* [THE TASK] Return the records, each one exactly as written.
===============
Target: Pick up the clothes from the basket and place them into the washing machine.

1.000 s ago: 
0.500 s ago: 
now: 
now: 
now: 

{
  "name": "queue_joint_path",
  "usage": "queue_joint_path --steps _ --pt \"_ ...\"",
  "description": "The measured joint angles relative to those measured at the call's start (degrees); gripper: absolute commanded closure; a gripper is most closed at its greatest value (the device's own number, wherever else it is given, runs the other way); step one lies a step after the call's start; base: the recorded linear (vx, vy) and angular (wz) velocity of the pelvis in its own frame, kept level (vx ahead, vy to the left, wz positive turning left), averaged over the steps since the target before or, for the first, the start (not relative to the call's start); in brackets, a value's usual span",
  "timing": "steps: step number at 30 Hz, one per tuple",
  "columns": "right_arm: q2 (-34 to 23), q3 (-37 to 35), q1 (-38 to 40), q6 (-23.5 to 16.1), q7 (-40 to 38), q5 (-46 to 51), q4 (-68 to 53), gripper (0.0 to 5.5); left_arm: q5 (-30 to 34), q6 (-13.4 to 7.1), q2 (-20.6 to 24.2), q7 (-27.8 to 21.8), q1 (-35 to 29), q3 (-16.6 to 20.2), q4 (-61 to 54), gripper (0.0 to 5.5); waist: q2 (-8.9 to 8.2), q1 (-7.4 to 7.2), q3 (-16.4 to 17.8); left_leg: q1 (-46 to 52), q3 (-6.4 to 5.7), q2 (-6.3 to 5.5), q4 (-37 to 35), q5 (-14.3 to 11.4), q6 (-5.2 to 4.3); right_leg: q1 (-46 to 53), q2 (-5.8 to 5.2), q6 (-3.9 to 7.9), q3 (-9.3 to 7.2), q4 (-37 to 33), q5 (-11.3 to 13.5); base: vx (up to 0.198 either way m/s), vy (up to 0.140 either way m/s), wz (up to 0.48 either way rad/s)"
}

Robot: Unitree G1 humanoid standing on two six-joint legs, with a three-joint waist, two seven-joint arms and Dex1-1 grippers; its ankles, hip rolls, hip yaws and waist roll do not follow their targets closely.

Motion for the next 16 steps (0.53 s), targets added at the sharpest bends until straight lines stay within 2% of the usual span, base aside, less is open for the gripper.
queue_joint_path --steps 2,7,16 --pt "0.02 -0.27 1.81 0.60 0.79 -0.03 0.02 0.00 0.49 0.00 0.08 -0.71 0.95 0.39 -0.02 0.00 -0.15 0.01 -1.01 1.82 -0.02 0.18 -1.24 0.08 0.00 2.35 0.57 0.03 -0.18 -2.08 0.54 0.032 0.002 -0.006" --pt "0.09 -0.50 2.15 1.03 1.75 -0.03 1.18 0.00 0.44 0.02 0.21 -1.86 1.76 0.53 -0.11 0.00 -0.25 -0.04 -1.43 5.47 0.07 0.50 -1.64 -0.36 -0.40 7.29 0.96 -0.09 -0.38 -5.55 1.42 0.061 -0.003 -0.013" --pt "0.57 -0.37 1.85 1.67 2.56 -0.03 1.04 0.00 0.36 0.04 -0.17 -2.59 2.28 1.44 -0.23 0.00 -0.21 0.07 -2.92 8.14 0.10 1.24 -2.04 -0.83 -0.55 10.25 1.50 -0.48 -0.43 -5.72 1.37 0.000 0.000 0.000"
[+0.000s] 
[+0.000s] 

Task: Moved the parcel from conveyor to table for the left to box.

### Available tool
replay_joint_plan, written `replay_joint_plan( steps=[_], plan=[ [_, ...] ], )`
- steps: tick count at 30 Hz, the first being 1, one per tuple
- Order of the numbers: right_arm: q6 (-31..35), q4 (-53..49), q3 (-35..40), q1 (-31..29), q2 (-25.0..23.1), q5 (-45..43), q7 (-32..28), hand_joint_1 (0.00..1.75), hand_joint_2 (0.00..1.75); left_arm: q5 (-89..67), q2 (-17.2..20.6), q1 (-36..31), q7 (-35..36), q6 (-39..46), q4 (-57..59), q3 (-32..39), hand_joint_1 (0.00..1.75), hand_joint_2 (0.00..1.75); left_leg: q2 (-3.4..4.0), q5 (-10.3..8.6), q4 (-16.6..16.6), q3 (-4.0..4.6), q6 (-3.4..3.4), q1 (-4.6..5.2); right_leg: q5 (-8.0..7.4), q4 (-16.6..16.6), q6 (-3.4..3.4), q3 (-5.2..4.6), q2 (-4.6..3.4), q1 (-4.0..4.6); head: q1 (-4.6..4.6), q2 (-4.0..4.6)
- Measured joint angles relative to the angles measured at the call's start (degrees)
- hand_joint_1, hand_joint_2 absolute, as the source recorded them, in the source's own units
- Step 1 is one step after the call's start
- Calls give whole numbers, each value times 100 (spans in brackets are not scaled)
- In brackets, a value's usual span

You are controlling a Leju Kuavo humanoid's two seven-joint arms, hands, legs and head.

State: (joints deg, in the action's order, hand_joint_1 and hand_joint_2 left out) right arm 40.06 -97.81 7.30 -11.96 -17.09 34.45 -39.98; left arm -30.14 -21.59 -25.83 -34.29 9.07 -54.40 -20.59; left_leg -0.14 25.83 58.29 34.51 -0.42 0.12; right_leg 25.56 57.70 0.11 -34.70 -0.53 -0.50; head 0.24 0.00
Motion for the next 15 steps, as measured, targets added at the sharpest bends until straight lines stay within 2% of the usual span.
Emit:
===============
* [SOLVED EXERCISE]
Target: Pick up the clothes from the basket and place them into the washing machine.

1.000 s ago: 
0.500 s ago: 
now: 
now: 
now: 

{
  "name": "queue_joint_path",
  "usage": "queue_joint_path --steps _ --pt \"_ ...\"",
  "description": "The measured joint angles relative to those measured at the call's start (degrees); gripper: absolute commanded closure; a gripper is most closed at its greatest value (the device's own number, wherever else it is given, runs the other way); step one lies a step after the call's start; base: the recorded linear (vx, vy) and angular (wz) velocity of the pelvis in its own frame, kept level (vx ahead, vy to the left, wz positive turning left), averaged over the steps since the target before or, for the first, the start (not relative to the call's start); in brackets, a value's usual span",
  "timing": "steps: step number at 30 Hz, one per tuple",
  "columns": "right_arm: q2 (-34 to 23), q3 (-37 to 35), q1 (-38 to 40), q6 (-23.5 to 16.1), q7 (-40 to 38), q5 (-46 to 51), q4 (-68 to 53), gripper (0.0 to 5.5); left_arm: q5 (-30 to 34), q6 (-13.4 to 7.1), q2 (-20.6 to 24.2), q7 (-27.8 to 21.8), q1 (-35 to 29), q3 (-16.6 to 20.2), q4 (-61 to 54), gripper (0.0 to 5.5); waist: q2 (-8.9 to 8.2), q1 (-7.4 to 7.2), q3 (-16.4 to 17.8); left_leg: q1 (-46 to 52), q3 (-6.4 to 5.7), q2 (-6.3 to 5.5), q4 (-37 to 35), q5 (-14.3 to 11.4), q6 (-5.2 to 4.3); right_leg: q1 (-46 to 53), q2 (-5.8 to 5.2), q6 (-3.9 to 7.9), q3 (-9.3 to 7.2), q4 (-37 to 33), q5 (-11.3 to 13.5); base: vx (up to 0.198 either way m/s), vy (up to 0.140 either way m/s), wz (up to 0.48 either way rad/s)"
}

Robot: Unitree G1 humanoid standing on two six-joint legs, with a three-joint waist, two seven-joint arms and Dex1-1 grippers; its ankles, hip rolls, hip yaws and waist roll do not follow their targets closely.

Motion for the next 16 steps (0.53 s), targets added at the sharpest bends until straight lines stay within 2% of the usual span, base aside, less is open for the gripper.
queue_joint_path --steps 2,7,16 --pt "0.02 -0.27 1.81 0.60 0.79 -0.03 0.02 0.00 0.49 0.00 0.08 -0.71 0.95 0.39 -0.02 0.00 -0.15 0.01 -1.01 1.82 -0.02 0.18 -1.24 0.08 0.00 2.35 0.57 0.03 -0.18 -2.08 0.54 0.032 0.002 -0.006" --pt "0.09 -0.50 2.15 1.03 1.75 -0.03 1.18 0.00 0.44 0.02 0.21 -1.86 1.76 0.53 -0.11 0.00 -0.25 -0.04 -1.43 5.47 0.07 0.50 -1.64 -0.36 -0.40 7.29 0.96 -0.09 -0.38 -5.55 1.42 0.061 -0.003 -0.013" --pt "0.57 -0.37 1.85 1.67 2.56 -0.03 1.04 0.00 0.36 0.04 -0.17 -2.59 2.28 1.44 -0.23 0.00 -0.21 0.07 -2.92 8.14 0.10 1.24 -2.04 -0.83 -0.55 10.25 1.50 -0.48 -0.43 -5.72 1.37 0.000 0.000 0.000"
[+0.000s] 
[+0.000s] 

Task: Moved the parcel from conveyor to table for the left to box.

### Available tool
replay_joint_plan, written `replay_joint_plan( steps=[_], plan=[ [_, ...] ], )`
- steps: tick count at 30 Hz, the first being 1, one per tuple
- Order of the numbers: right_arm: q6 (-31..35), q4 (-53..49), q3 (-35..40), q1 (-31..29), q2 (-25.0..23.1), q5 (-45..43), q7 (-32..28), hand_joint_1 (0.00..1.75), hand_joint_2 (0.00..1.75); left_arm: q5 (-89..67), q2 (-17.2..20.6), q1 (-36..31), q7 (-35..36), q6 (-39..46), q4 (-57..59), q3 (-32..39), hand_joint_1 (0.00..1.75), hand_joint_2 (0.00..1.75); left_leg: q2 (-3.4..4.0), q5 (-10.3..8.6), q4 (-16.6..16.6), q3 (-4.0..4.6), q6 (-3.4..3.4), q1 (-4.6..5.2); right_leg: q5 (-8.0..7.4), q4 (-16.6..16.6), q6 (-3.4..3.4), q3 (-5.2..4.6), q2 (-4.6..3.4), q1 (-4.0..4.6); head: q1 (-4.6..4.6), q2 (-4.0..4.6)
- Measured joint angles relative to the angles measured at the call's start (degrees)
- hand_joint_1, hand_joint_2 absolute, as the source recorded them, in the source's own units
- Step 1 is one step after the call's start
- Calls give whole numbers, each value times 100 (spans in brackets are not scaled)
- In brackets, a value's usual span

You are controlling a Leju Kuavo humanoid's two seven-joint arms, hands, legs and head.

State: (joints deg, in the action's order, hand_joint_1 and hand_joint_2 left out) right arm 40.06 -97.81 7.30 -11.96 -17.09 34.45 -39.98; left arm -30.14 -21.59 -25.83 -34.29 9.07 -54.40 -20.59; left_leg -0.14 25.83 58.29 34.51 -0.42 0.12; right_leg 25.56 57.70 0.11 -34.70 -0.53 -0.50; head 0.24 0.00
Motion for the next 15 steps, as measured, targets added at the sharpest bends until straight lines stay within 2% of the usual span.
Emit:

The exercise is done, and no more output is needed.